What do you value most in this life? How do you want to spend your time in ways that are meaningful and bring you to life? What activities do you enjoy doing outside of work? If you don’t know because it’s been so long since you’ve done anything aside from work, why don’t you try something new? Take a pottery class, take a kickboxing class, take yourself out for coffee and read a new book. Try a few things and find what feels good and start incorporating these activities into your week. Even if it’s just once a week for a few minutes. Do something just for you that lights you up.
And then I want to encourage you to protect that time that you’ve set aside like your life depends on it. Because it actually does. Your time is your most valuable NONrenewable resource. It should be protected at all costs.
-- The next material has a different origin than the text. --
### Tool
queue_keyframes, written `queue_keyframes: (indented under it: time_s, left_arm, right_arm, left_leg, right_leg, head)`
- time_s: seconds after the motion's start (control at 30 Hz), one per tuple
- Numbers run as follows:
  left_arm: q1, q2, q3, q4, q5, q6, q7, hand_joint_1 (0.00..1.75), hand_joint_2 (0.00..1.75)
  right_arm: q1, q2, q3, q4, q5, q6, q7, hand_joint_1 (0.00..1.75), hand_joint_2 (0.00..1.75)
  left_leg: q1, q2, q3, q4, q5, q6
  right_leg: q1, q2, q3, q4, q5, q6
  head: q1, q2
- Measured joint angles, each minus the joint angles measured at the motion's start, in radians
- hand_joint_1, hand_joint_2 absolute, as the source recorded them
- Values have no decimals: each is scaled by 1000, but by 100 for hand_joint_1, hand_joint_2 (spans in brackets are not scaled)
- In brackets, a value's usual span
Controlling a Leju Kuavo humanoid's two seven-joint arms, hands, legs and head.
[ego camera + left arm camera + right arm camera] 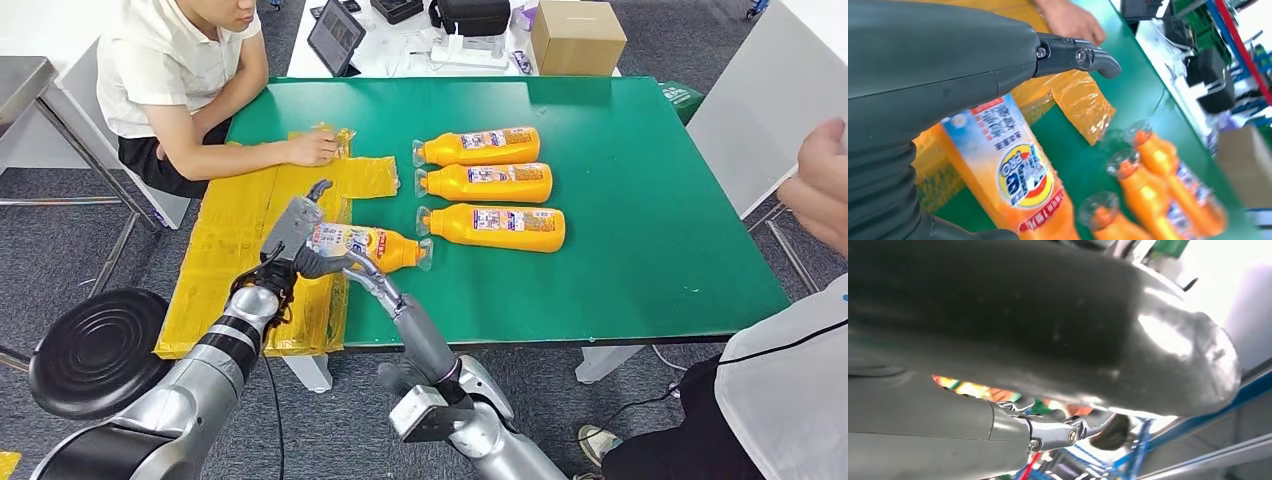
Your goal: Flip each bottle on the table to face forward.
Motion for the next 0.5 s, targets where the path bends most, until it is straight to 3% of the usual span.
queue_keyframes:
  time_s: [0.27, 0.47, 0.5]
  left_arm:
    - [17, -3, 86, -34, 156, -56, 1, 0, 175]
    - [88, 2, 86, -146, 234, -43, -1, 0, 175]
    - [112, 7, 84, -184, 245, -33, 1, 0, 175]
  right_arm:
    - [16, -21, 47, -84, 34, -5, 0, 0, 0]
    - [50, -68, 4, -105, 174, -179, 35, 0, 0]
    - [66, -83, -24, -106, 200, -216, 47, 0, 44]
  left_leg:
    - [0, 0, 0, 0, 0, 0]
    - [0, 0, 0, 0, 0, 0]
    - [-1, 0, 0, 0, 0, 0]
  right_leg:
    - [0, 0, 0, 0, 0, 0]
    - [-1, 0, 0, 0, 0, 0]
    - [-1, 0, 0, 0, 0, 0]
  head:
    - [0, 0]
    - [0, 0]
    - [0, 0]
So for example, maybe you need to go to your boss and let them know that you can no longer work late on Thursday evenings because you have another commitment. That’s it. End of conversation. That is now your evening each week that you dedicate to you.
What an incredible way to demonstrate your self worth to you. This is so so powerful. It signals to yourself and your NS that you are prioritizing you and that is a beautiful act of self love.
Stepping into your power and setting a boundary like that is not easy. It might be incredibly challenging. It might be absolutely terrifying. But it’s necessary. And you can do hard things. You’ve done a ton of hard things to get to where you are now. You can do this. The world is not going to end. You will still be loved, respected and accepted.
If your job gives you pushback, there’s a deeper conversation to be had. But I can almost guarantee your company would way rather you take a Thursday evening off each week to fill your cup than you quitting and them having to try to replace you. Don’t forget how valuable of an asset you are and this isn’t going to change just because you set a boundary. I also want to remind you that by you prioritizing time for yourself, you are ensuring that your time with this company is sustainable long term. Because if you continue on the path you are on, you are going to burn out so bad that drastic measures may need to be taken. So it’s a win win for everyone.
The last thing I’ll say on this is that you wanting one evening per week back to yourself is not unreasonable. It’s unreasonable that you’ve been available 24/7 for your job and now that’s what they’ve come to expect from you. So just a reminder that if you feel like setting a boundary may be viewed as unreasonable, that is because unrealistic expectations have likely become the norm within the company.
What do your reasonable friends and family think of your working hours? What do people with some perspective have to say about your fears around setting aside some time for yourself? I bet they are encouraging you to finally stand up for yourself and take back your time. Sometimes when we are so deeply entrenched in the dysfunction within a company we don’t even recognize how much bullshit we have been allowing until it’s pointed out to us from someone on the outside.
Trust me. I’ve had some pretty wicked aha moments where I realized just how insane some of the behaviour around me had been and how I was acknowledging it as normal.
So I highly recommend you gain some outside perspective from people that haven’t been drinking the dysfunction Koolaid. Trust me, it makes it so much easier to step back into your power when you realize just how much you’ve given away. You’re like shit….how did I get here. I need to take this back.
So go get it friends. And let me know how it goes. Share your wins. Share how you felt the fear and did it anyway.